### Action item
Restate, word for word, the run of lines that starts at the line containing "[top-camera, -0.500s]" and ends with the final line of the listing. Leave pictures out.

### Given material
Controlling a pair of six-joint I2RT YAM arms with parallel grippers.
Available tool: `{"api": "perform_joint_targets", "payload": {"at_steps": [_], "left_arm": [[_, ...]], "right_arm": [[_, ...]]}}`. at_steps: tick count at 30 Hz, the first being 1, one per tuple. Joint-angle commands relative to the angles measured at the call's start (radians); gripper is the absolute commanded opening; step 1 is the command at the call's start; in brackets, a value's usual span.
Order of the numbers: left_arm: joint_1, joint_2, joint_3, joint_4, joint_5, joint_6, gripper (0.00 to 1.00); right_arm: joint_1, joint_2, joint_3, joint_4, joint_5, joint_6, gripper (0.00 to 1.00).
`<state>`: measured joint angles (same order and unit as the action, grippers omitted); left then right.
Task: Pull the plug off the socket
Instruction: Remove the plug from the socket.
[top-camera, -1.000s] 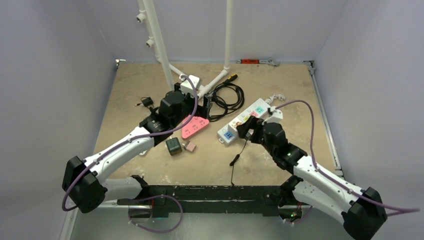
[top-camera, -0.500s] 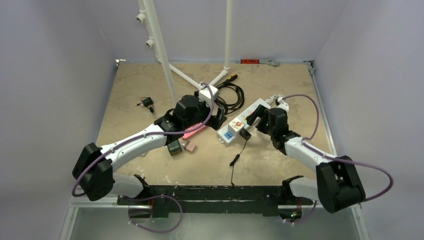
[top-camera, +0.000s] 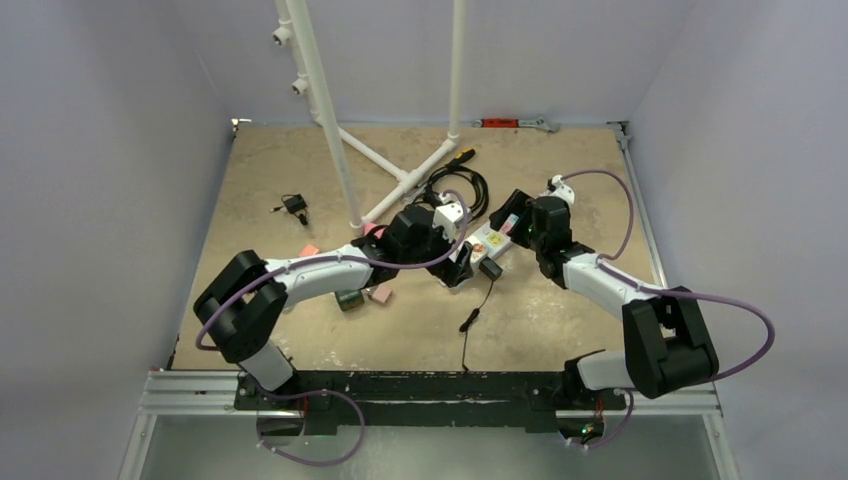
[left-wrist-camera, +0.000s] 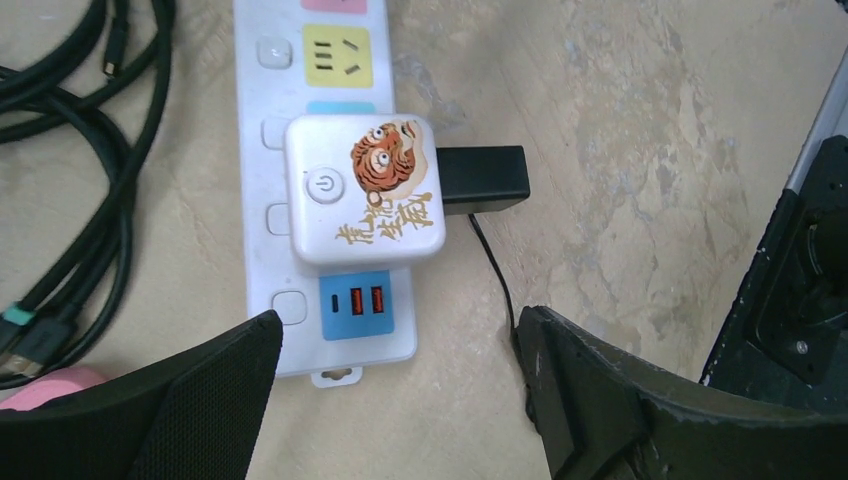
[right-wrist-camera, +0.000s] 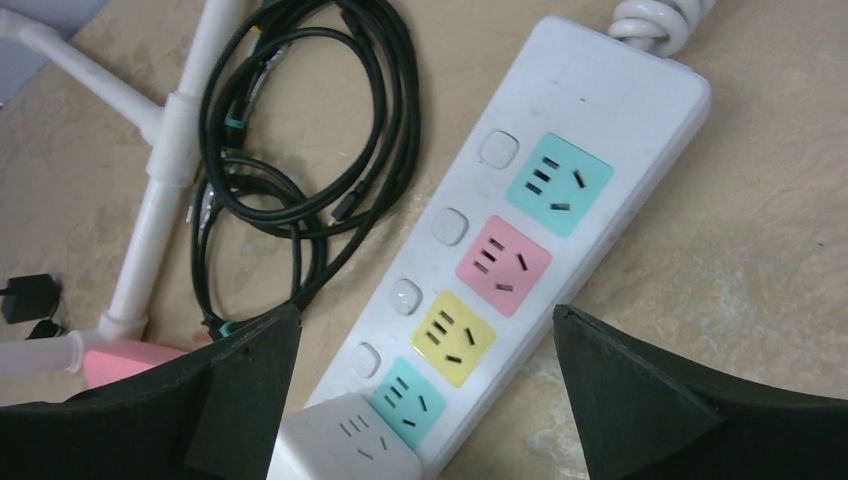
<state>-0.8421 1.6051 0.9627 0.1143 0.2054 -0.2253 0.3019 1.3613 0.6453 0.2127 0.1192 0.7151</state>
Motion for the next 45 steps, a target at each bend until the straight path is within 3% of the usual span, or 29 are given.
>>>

### Worked solution
[top-camera, -0.500s] 
[top-camera, +0.000s] 
[left-wrist-camera, +0.000s] 
[right-wrist-camera, +0.000s] 
<state>-0.8421 1.6051 0.9627 0.1143 0.2054 -0.2253 0.3019 1.3613 0.6453 0.2127 0.1192 0.7151</state>
Motion for the next 45 steps, a target at each bend until the straight path is within 3% of the usual span, or 29 are given.
>>>

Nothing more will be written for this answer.